I have posted the link to the whole thread above because in addition to giving us an impression of how the author feels about Yoongi’s lyrics, it also offers good idea of how BTS’s fandom functions — through the criss-crossing of politely told knowledge.
Another thread my friend and co-traveller in the BTS journey, Anwesha, told me about likened Yoongi’s lyrics to reading James Joyce.
Once literature students facing three courses on European Modernity, Anwesha and I did know that words did not need to be in straight sentences to be sensible. They could come in whichever order they like, in thick goop-like splotches and in round circles, smushed against each other, heavy with nonsense and light with meaning. How else can the sea can be snotgreen and scrotumtightening.
But for Yoongi, as I have long suspected that it has been for BTS, I feel like the use of English has lately been political.

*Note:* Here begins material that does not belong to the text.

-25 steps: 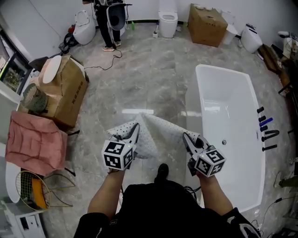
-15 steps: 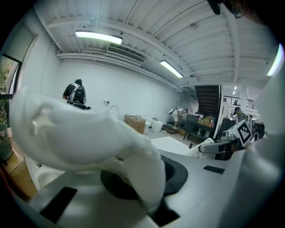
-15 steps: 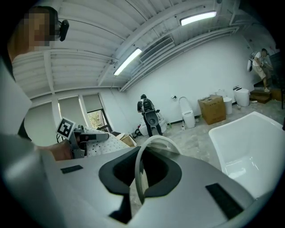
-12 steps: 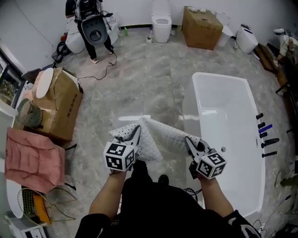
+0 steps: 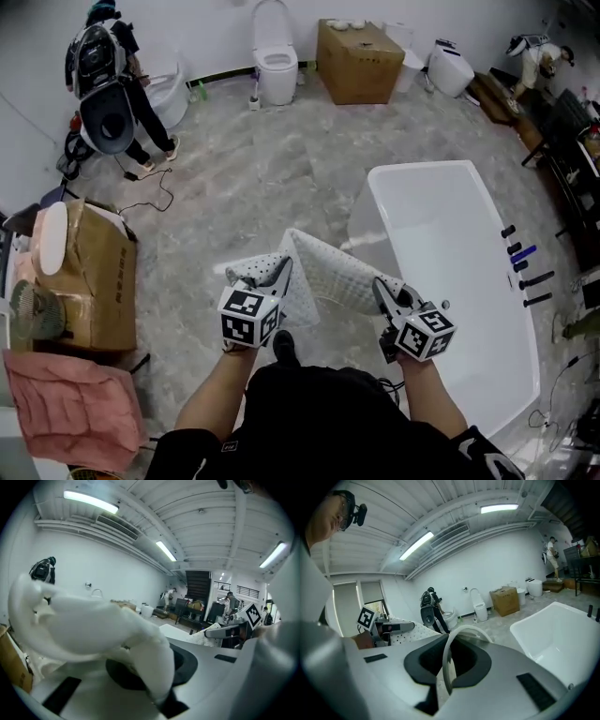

As Asian men, BTS are no strangers to racism. They have had a tall task in conquering the West and the world while singing in a language with a non-Roman alphabet. They have done it, and yet in every live broadcast by a BTS member, there will be countless comments asking them to speak in English. Sometimes, a j-hope will joke that he cannot speak in English and sometimes RM — a consummate English speaker — will say that he won’t at the moment.
Never colonised by the British, Koreans have not had reason — like say, Indians — to learn English. Far less pride themselves in their ability to speak it flawlessly. Where we have made a colonial imposition a badge of honour and status — I would know as a person with an English-medium education, two English literature degrees and a day job as an English copy editor — BTS’s awareness of the role of English is, like much of their politics, quiet.
Speaking of English lyrics in his song ‘Equal Sign’ on the album Jack in the Box, j-hope had said last year that he chose to write and sing in English even though he thinks he is not that good at it for a clear reason.
“The refrain is in English. I'm not that good at English but one of the reasons I did it is to show that although my English isn't that good I can still sing in English. I thought that was also one way to express equality through music. That's why I decided to sing in English.”
He has handled English in a forthright and natural way. So many people speak it, so he has tried to speak it too — in the same way that fans of his have begun to tackle Korean after having been introduced to it through BTS.
Which is all the more reason why I feel like Yoongi’s decision to write some of the poetry of his song in English — and not just in plain English but an English that makes you take a moment — is an act of calm daring.
A language cannot belong only to poets born in it, his song appears to say.
During the pandemic and just after it, BTS starred in three English songs. While many loved them, some in Korea said the English lyrics — infused to a degree with diluted and very pop sensations — didn’t do justice to BTS’s ability to write songs. In the West, snide criticism arrived from the usual racist quarters.
Yoongi’s move tells his listeners that a language cannot belong to a single arbiter. It has to be ready to live its own life.
I hope Yoongi writes more lyrics in inscrutable English, in English that makes us do several double takes, that inspires big debates on Twitter and milder debates on group chats among persnickety English literature post-graduate degree holders.
I hope his English words are ‘mis’pronounced, shouted, omitted, melded together — with the soft and hard sounds of all the Ss confused. For a language to live, it must flow, and for it to flow, this is essential.